- [EXERCISE INSTRUCTIONS] From first line to last, write out the data precisely as shown.

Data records

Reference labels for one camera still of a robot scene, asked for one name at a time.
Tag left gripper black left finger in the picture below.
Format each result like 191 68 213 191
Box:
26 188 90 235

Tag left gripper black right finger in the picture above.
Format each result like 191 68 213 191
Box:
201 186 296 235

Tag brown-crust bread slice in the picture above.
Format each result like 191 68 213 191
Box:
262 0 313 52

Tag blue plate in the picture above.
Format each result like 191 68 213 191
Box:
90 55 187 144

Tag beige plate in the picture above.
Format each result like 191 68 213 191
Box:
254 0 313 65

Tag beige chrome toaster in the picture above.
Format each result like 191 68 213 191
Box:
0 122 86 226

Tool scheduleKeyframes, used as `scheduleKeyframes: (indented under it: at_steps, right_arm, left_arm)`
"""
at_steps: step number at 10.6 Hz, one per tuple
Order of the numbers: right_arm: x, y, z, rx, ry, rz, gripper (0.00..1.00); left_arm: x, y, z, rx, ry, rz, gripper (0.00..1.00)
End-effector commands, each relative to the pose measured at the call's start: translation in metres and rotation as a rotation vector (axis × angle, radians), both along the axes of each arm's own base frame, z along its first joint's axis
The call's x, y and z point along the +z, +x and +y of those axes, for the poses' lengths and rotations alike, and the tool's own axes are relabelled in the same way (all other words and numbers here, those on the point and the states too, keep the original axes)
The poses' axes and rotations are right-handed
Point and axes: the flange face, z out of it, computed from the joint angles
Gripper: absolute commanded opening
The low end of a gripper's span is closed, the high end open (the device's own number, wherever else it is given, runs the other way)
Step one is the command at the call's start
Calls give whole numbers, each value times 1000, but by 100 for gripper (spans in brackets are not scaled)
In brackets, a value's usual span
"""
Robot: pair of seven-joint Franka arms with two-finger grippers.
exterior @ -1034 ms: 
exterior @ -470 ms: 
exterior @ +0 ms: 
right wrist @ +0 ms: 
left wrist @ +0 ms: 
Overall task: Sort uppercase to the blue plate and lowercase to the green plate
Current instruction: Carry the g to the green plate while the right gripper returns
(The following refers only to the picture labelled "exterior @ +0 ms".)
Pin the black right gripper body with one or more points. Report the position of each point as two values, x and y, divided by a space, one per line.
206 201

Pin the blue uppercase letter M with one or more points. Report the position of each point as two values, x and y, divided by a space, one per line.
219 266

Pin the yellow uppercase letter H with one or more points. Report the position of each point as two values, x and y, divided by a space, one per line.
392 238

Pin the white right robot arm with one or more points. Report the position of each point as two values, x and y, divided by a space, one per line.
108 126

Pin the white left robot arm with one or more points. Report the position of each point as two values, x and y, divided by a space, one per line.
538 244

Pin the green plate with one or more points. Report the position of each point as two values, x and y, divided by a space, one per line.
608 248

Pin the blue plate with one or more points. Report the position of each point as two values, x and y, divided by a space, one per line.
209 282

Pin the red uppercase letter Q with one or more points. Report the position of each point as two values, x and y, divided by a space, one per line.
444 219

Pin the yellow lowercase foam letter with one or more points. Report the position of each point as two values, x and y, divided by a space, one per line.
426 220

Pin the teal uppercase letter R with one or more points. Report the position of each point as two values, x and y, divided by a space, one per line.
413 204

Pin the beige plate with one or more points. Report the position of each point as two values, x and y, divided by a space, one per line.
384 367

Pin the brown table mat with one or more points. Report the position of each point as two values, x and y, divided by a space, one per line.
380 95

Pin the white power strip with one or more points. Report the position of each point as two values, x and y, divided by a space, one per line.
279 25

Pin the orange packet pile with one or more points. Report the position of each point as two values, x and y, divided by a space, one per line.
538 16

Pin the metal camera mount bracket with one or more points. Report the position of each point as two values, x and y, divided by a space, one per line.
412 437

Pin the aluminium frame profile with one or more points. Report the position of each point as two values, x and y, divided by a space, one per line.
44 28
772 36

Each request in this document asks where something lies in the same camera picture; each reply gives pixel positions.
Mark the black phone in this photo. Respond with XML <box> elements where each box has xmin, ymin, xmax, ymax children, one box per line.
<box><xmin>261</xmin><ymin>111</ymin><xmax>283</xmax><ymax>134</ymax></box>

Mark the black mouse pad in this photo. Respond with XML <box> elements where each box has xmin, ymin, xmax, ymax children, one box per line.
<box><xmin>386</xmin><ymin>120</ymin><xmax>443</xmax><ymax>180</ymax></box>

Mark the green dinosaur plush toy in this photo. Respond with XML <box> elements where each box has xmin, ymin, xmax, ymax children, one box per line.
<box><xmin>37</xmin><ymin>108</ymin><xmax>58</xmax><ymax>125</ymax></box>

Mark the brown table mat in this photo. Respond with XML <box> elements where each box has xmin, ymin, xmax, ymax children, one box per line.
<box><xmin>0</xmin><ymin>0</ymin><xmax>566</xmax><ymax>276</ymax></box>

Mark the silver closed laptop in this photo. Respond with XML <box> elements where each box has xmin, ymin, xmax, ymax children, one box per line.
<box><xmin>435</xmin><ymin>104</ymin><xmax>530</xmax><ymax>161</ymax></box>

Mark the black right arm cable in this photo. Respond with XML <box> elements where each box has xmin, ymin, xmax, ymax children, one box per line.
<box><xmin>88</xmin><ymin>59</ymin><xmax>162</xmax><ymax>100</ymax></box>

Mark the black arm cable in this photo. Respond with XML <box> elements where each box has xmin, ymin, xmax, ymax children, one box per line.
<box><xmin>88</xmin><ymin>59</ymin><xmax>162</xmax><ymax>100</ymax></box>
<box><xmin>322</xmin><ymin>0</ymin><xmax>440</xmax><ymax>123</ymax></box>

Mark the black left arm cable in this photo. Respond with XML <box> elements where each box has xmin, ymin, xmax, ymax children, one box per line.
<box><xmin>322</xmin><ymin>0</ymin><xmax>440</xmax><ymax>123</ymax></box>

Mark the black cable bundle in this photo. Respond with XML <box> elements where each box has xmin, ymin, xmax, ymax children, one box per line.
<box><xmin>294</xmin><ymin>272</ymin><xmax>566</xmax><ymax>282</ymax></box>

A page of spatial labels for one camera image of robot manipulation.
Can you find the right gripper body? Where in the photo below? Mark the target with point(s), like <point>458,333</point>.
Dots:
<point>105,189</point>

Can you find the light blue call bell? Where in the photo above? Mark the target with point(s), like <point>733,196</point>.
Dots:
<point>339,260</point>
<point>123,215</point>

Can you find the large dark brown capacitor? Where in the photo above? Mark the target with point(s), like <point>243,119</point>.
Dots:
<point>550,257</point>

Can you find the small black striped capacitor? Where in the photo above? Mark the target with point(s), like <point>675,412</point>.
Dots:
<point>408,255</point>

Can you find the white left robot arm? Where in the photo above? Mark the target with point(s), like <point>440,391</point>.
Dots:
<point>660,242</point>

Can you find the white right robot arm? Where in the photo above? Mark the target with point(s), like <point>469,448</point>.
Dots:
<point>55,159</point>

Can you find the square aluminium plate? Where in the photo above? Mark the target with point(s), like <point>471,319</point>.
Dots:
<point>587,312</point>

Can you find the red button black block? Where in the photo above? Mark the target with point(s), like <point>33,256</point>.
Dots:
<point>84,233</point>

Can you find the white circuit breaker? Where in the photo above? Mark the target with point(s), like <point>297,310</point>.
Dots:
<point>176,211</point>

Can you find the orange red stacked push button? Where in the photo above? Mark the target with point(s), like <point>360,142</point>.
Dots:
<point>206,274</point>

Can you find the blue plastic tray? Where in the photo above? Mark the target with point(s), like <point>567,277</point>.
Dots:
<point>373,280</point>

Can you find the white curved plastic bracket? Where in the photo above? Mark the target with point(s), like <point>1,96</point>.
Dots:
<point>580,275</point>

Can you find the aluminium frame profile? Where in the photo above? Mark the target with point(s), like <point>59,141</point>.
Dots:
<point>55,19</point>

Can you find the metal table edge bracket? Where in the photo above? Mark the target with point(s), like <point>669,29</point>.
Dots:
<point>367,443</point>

- [FINISHED EXERCISE]
Reference labels for one camera still of a robot scene, asked for one name at a time.
Tag left gripper black left finger in the picture below.
Format each result like 191 68 213 191
Box:
26 188 90 235

Tag left gripper black right finger in the picture above.
Format each result like 191 68 213 191
Box:
201 186 296 235

Tag brown-crust bread slice in the picture above.
Format each result like 191 68 213 191
Box:
262 0 313 52

Tag blue plate in the picture above.
Format each result like 191 68 213 191
Box:
90 55 187 144

Tag beige plate in the picture above.
Format each result like 191 68 213 191
Box:
254 0 313 65

Tag beige chrome toaster in the picture above.
Format each result like 191 68 213 191
Box:
0 122 86 226

Tool scheduleKeyframes, used as `scheduleKeyframes: (indented under it: at_steps, right_arm, left_arm)`
"""
at_steps: step number at 10.6 Hz, one per tuple
Order of the numbers: right_arm: x, y, z, rx, ry, rz, gripper (0.00..1.00); left_arm: x, y, z, rx, ry, rz, gripper (0.00..1.00)
End-effector commands, each relative to the pose measured at the call's start: translation in metres and rotation as a rotation vector (axis × angle, radians), both along the axes of each arm's own base frame, z along its first joint's axis
The call's x, y and z point along the +z, +x and +y of those axes, for the poses' lengths and rotations alike, and the tool's own axes are relabelled in the same way (all other words and numbers here, those on the point and the states too, keep the original axes)
The poses' axes and rotations are right-handed
Point and axes: the flange face, z out of it, computed from the joint angles
Gripper: absolute commanded opening
The low end of a gripper's span is closed, the high end open (the device's own number, wherever else it is given, runs the other way)
Step one is the command at the call's start
Calls give whole numbers, each value times 1000, but by 100 for gripper (spans in brackets are not scaled)
In brackets, a value's usual span
"""
Robot: pair of seven-joint Franka arms with two-finger grippers.
exterior @ -1034 ms: 
exterior @ -470 ms: 
exterior @ +0 ms: 
right wrist @ +0 ms: 
left wrist @ +0 ms: 
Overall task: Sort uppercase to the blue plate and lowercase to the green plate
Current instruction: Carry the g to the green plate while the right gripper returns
(The following refers only to the picture labelled "exterior @ +0 ms".)
Pin the black right gripper body with one or more points. Report the position of each point as two values, x and y, divided by a space, one per line.
206 201

Pin the blue uppercase letter M with one or more points. Report the position of each point as two values, x and y, divided by a space, one per line.
219 266

Pin the yellow uppercase letter H with one or more points. Report the position of each point as two values, x and y, divided by a space, one per line.
392 238

Pin the white right robot arm with one or more points. Report the position of each point as two values, x and y, divided by a space, one per line.
108 126

Pin the white left robot arm with one or more points. Report the position of each point as two values, x and y, divided by a space, one per line.
538 244

Pin the green plate with one or more points. Report the position of each point as two values, x and y, divided by a space, one per line.
608 248

Pin the blue plate with one or more points. Report the position of each point as two values, x and y, divided by a space, one per line.
209 282

Pin the red uppercase letter Q with one or more points. Report the position of each point as two values, x and y, divided by a space, one per line.
444 219

Pin the yellow lowercase foam letter with one or more points. Report the position of each point as two values, x and y, divided by a space, one per line.
426 220

Pin the teal uppercase letter R with one or more points. Report the position of each point as two values, x and y, divided by a space, one per line.
413 204

Pin the beige plate with one or more points. Report the position of each point as two values, x and y, divided by a space, one per line.
384 367

Pin the brown table mat with one or more points. Report the position of each point as two values, x and y, divided by a space, one per line.
380 95

Pin the white power strip with one or more points. Report the position of each point as two values, x and y, divided by a space, one per line.
279 25

Pin the orange packet pile with one or more points. Report the position of each point as two values, x and y, divided by a space, one per line.
538 16

Pin the metal camera mount bracket with one or more points. Report the position of each point as two values, x and y, divided by a space, one per line.
412 437

Pin the aluminium frame profile with one or more points. Report the position of each point as two values, x and y, divided by a space, one per line.
44 28
772 36

Each request in this document asks where something lies in the same camera picture; each reply gives pixel positions.
Mark the black phone in this photo. Respond with XML <box> elements where each box has xmin, ymin, xmax, ymax children, one box per line.
<box><xmin>261</xmin><ymin>111</ymin><xmax>283</xmax><ymax>134</ymax></box>

Mark the black mouse pad in this photo. Respond with XML <box> elements where each box has xmin, ymin, xmax, ymax children, one box per line.
<box><xmin>386</xmin><ymin>120</ymin><xmax>443</xmax><ymax>180</ymax></box>

Mark the green dinosaur plush toy in this photo. Respond with XML <box> elements where each box has xmin, ymin, xmax, ymax children, one box per line.
<box><xmin>37</xmin><ymin>108</ymin><xmax>58</xmax><ymax>125</ymax></box>

Mark the brown table mat in this photo. Respond with XML <box> elements where each box has xmin, ymin, xmax, ymax children, one box per line.
<box><xmin>0</xmin><ymin>0</ymin><xmax>566</xmax><ymax>276</ymax></box>

Mark the silver closed laptop in this photo. Respond with XML <box> elements where each box has xmin, ymin, xmax, ymax children, one box per line.
<box><xmin>435</xmin><ymin>104</ymin><xmax>530</xmax><ymax>161</ymax></box>

Mark the black right arm cable in this photo. Respond with XML <box> elements where each box has xmin, ymin, xmax, ymax children, one box per line.
<box><xmin>88</xmin><ymin>59</ymin><xmax>162</xmax><ymax>100</ymax></box>

Mark the black arm cable in this photo. Respond with XML <box> elements where each box has xmin, ymin, xmax, ymax children, one box per line.
<box><xmin>88</xmin><ymin>59</ymin><xmax>162</xmax><ymax>100</ymax></box>
<box><xmin>322</xmin><ymin>0</ymin><xmax>440</xmax><ymax>123</ymax></box>

Mark the black left arm cable in this photo. Respond with XML <box> elements where each box has xmin, ymin, xmax, ymax children, one box per line.
<box><xmin>322</xmin><ymin>0</ymin><xmax>440</xmax><ymax>123</ymax></box>

Mark the black cable bundle in this photo. Respond with XML <box> elements where each box has xmin, ymin, xmax, ymax children, one box per line.
<box><xmin>294</xmin><ymin>272</ymin><xmax>566</xmax><ymax>282</ymax></box>

A page of spatial labels for one camera image of robot manipulation.
Can you find the right gripper body? Where in the photo below? Mark the target with point(s), like <point>458,333</point>.
Dots:
<point>105,189</point>

Can you find the light blue call bell? Where in the photo above? Mark the target with point(s), like <point>733,196</point>.
Dots:
<point>339,260</point>
<point>123,215</point>

Can you find the large dark brown capacitor? Where in the photo above? Mark the target with point(s), like <point>243,119</point>.
Dots:
<point>550,257</point>

Can you find the small black striped capacitor? Where in the photo above? Mark the target with point(s), like <point>675,412</point>.
Dots:
<point>408,255</point>

Can you find the white left robot arm? Where in the photo above? Mark the target with point(s), like <point>440,391</point>.
Dots:
<point>660,242</point>

Can you find the white right robot arm? Where in the photo above? Mark the target with point(s), like <point>469,448</point>.
Dots:
<point>55,159</point>

Can you find the square aluminium plate? Where in the photo above? Mark the target with point(s), like <point>471,319</point>.
Dots:
<point>587,312</point>

Can you find the red button black block? Where in the photo above? Mark the target with point(s), like <point>33,256</point>.
Dots:
<point>84,233</point>

Can you find the white circuit breaker? Where in the photo above? Mark the target with point(s), like <point>297,310</point>.
Dots:
<point>176,211</point>

Can you find the orange red stacked push button? Where in the photo above? Mark the target with point(s), like <point>360,142</point>.
Dots:
<point>206,274</point>

Can you find the blue plastic tray? Where in the photo above? Mark the target with point(s), like <point>567,277</point>.
Dots:
<point>373,280</point>

Can you find the white curved plastic bracket? Where in the photo above? Mark the target with point(s), like <point>1,96</point>.
Dots:
<point>580,275</point>

Can you find the aluminium frame profile? Where in the photo above? Mark the target with point(s), like <point>59,141</point>.
Dots:
<point>55,19</point>

Can you find the metal table edge bracket? Where in the photo above? Mark the target with point(s), like <point>669,29</point>.
Dots:
<point>367,443</point>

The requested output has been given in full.